HOW TO COMPLETE THIS TASK
In the records below, repeat exactly the lines between the line holding "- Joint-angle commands" and the line holding "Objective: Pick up", inclusive, and drop the pictures.

--- EXCERPTED DATA ---

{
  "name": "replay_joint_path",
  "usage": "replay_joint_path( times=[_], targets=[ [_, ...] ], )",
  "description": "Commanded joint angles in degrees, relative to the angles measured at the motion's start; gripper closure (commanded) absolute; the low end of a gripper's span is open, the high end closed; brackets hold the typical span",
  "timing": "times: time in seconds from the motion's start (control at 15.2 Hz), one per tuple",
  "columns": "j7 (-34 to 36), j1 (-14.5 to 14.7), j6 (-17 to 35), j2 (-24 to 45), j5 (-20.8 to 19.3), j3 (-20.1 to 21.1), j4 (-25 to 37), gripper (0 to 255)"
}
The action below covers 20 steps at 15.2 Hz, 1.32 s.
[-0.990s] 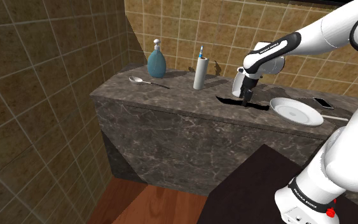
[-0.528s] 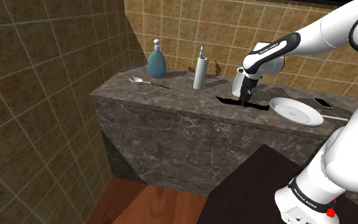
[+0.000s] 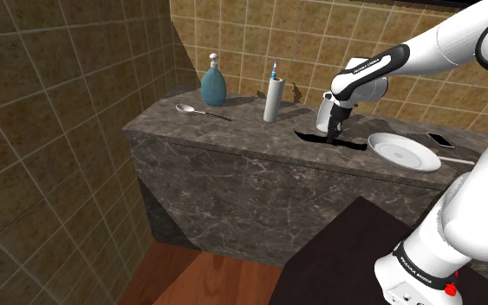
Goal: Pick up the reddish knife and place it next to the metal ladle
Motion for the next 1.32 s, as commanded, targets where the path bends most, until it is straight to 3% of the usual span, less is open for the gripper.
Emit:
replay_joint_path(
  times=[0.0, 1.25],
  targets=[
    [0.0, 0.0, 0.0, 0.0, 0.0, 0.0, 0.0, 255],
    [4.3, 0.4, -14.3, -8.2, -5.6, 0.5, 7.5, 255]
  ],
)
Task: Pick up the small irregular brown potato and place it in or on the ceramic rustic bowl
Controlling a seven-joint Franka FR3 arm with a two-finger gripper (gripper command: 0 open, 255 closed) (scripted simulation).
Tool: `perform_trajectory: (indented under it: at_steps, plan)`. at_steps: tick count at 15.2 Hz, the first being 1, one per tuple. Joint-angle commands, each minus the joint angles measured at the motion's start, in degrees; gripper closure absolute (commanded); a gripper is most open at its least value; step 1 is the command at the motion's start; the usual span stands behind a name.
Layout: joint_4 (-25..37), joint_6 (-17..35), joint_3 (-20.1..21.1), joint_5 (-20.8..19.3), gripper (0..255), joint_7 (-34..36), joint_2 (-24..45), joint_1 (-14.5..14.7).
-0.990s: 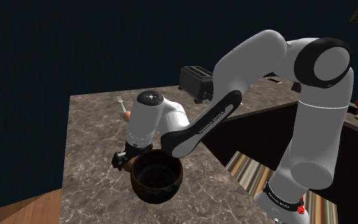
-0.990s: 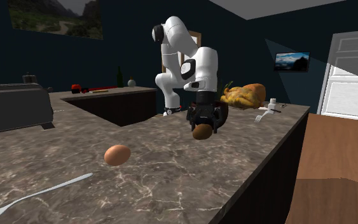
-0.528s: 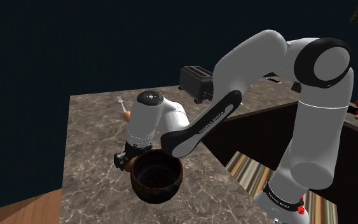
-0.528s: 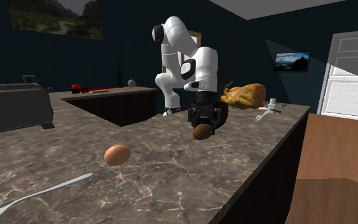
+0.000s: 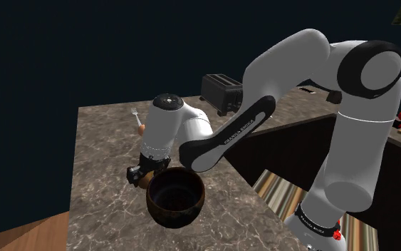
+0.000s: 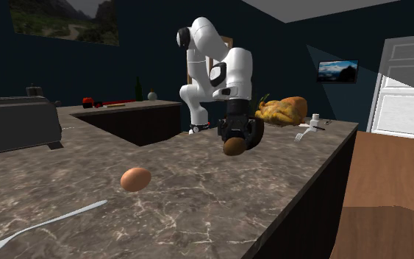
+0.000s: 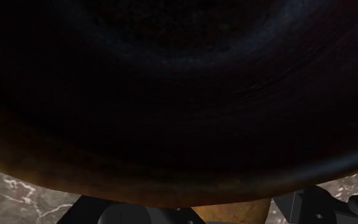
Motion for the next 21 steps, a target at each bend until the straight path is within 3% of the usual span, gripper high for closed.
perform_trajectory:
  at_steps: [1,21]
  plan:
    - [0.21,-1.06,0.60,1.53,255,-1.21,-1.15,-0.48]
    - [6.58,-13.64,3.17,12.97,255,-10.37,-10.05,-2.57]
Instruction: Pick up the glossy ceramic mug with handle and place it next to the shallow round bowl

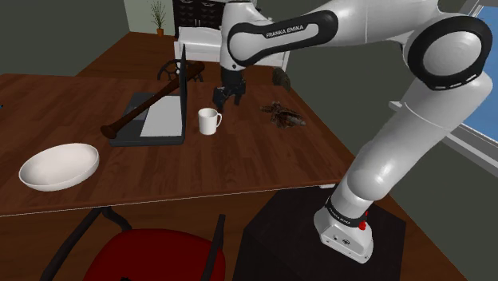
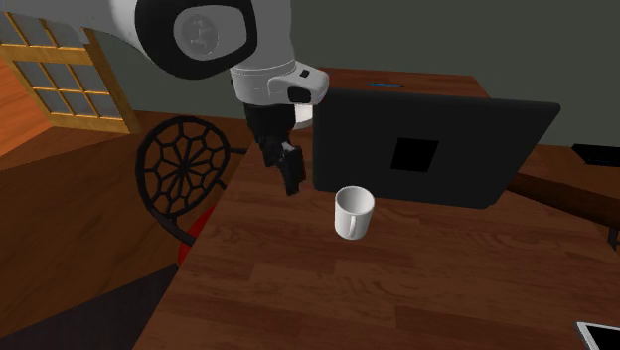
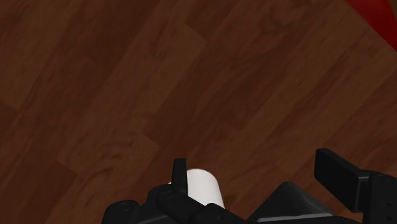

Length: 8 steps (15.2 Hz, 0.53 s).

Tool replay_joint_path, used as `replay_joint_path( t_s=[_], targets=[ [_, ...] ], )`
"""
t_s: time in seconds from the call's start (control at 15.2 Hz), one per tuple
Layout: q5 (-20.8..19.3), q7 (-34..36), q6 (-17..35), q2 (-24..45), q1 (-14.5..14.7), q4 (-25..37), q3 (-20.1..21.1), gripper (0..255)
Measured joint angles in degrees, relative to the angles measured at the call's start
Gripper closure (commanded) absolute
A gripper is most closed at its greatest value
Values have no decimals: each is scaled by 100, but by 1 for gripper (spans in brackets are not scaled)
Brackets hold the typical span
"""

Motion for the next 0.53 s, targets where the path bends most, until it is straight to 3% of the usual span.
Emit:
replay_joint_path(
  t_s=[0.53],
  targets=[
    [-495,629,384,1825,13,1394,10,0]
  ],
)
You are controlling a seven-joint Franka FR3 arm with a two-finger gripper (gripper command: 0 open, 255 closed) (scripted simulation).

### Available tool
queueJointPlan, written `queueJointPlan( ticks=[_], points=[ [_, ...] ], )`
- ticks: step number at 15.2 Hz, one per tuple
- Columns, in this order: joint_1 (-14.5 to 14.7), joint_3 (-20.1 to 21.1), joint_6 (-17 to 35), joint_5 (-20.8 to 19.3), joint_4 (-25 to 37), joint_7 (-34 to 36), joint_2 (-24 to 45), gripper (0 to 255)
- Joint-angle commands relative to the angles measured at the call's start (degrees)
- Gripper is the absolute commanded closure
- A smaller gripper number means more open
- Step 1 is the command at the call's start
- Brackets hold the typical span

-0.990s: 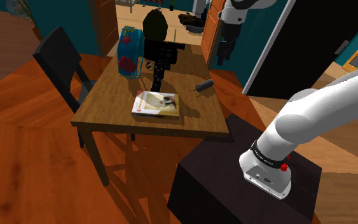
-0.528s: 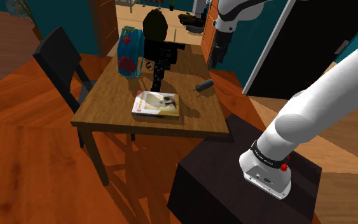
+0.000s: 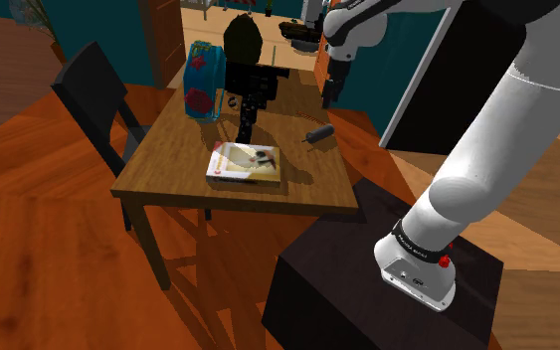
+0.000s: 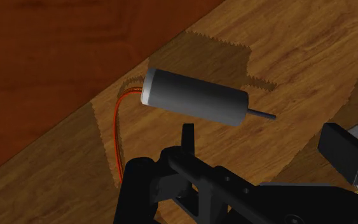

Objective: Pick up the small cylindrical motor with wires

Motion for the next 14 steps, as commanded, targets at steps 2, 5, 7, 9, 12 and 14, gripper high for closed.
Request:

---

RESPONSE TO THIS TASK
- Joint-angle commands relative to the angles measured at the call's start (degrees)
- Gripper is the absolute commanded closure
- A smaller gripper number means more open
- Step 1 is the command at the call's start
- Brackets hold the typical span

-0.990s: 
-0.528s: 
+0.000s: 
+0.000s: 

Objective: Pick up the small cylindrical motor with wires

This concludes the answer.